Even this description, however, does a grave injustice to the astonishing complexity of a bat’s echolocation system. Imagine a jet fighter plane—a marvel of human ingenuity and technology—patrolling the skies through the impenetrable gloom of night. Constantly searching for a possible enemy, its radar sends forth radio waves at a relatively low frequency that return somewhat limited information but can “see” objects at long range.

Suddenly this lower-frequency radar strikes what might be an approaching enemy. As the distance between the planes decreases, the pilot shifts to radio waves of much higher frequency. Although these lack the long range of the earlier signal, they provide a much more detailed picture of the potential enemy.

An amazing human achievement? Substitute sound waves for radio waves, and insects for an enemy plane, and bats have been doing this for countless millions of years! In fact, bats that hunt by echolocation use
three
different systems, depending on the species of bat.

One system uses
constant frequency,
usually referred to as CF. A CF bat, as such bats are known, utilizes brief, intermittent sound bursts at a given frequency. A typical frequency for a CF bat might be 115 kilohertz. This, incidentally, is far beyond the range of human hearing, which extends only to about 20 kHz. So-called CF bats are found in Europe, Asia, and Australia.
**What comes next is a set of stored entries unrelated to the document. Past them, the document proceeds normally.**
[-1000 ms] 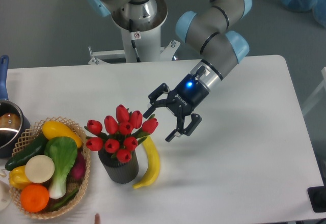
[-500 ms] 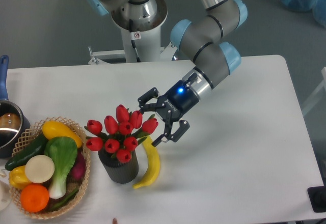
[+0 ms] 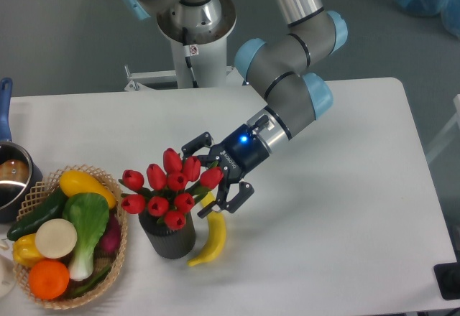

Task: Pick up the flowers from the vase
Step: 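Lower the gripper around the tulip stems just above the vase rim, then close the gripper on the bundle of tulip stems, then lift the gripped tulips straight up out of the dark vase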

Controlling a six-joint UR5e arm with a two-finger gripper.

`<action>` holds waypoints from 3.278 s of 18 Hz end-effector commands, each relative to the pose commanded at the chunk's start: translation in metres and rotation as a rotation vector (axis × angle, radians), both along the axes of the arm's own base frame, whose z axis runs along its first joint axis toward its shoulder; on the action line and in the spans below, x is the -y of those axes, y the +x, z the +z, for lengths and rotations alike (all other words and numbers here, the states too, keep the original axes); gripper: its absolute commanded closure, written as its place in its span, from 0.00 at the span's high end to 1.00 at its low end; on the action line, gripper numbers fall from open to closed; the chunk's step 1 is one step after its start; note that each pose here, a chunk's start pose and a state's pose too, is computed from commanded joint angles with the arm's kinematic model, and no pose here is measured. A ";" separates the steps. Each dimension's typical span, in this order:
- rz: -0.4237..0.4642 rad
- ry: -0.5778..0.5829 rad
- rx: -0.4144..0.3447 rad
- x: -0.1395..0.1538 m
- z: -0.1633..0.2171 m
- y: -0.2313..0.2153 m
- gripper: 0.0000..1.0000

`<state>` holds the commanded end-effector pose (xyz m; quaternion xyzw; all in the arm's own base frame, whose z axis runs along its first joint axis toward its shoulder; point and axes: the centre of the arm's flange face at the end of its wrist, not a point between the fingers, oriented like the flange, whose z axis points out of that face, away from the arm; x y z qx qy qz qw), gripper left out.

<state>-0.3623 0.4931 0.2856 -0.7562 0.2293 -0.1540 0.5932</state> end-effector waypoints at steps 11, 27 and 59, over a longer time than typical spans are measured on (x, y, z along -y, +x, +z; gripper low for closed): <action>-0.027 -0.017 -0.001 -0.021 0.000 0.003 0.99; -0.042 -0.015 -0.007 -0.024 0.002 0.013 0.41; 0.084 0.017 0.079 0.017 0.119 0.002 0.38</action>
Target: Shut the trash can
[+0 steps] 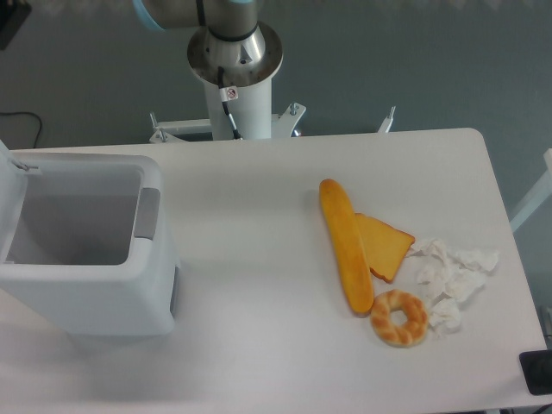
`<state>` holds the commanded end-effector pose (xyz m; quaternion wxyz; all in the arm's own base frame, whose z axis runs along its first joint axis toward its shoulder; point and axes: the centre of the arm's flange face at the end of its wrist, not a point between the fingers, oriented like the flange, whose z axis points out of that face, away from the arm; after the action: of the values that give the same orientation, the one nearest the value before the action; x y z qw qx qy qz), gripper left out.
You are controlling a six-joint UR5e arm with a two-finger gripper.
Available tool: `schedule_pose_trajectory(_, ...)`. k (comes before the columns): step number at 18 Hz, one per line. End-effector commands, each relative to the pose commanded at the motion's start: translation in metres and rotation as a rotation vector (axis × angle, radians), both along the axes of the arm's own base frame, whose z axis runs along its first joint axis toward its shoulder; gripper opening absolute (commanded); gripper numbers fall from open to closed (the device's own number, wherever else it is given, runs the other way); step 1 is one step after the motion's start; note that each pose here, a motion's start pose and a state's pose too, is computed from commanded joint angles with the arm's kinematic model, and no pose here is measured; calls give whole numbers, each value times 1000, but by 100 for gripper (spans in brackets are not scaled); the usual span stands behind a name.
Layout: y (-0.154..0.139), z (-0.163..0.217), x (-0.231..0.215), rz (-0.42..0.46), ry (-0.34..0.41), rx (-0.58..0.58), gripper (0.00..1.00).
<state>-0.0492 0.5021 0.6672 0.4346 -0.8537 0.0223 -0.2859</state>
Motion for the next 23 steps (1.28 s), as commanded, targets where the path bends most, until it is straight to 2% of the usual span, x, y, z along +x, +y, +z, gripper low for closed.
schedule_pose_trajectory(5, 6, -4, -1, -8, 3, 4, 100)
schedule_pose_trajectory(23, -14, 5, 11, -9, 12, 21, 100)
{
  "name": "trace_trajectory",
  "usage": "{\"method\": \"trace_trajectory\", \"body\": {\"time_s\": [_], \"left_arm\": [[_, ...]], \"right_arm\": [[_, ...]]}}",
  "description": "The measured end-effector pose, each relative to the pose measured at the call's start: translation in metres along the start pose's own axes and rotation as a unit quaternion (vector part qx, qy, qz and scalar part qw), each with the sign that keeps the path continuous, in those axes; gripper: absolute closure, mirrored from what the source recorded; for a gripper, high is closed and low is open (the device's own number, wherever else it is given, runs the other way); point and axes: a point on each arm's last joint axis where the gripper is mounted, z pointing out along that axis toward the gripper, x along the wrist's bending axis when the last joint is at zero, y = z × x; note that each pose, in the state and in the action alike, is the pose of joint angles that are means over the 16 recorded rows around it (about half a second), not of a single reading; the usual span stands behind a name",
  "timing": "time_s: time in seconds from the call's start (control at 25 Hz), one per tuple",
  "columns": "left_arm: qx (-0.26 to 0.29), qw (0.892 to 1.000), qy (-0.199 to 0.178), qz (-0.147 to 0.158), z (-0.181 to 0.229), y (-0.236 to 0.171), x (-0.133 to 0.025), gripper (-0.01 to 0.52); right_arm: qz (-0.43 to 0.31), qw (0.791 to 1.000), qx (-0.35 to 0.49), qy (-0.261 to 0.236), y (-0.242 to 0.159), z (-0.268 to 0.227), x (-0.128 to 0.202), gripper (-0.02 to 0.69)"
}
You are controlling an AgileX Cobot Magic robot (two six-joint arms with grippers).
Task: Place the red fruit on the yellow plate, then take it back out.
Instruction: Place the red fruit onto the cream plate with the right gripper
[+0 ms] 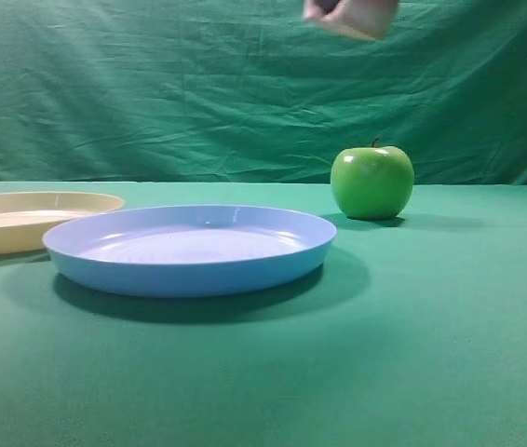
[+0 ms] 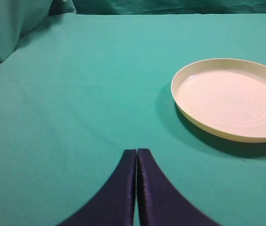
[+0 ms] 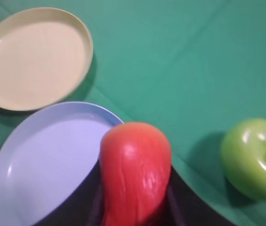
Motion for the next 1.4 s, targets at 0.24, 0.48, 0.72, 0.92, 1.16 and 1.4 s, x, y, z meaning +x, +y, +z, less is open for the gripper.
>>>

Our North American bats use different systems, however. Some, like the southwestern myotis
(Myotis auriculos)
use frequency modulation and are known as FM bats. Bats using this method of echolocation emit bursts of sound that sweep through a wide range of frequencies in an astonishingly brief period. A typical signal from an FM bat might sweep from 100 kHz to 50 kHz in just two
thousandths
of a second! The FM signals that these bats use are the sound-wave equivalent of radio FM signals.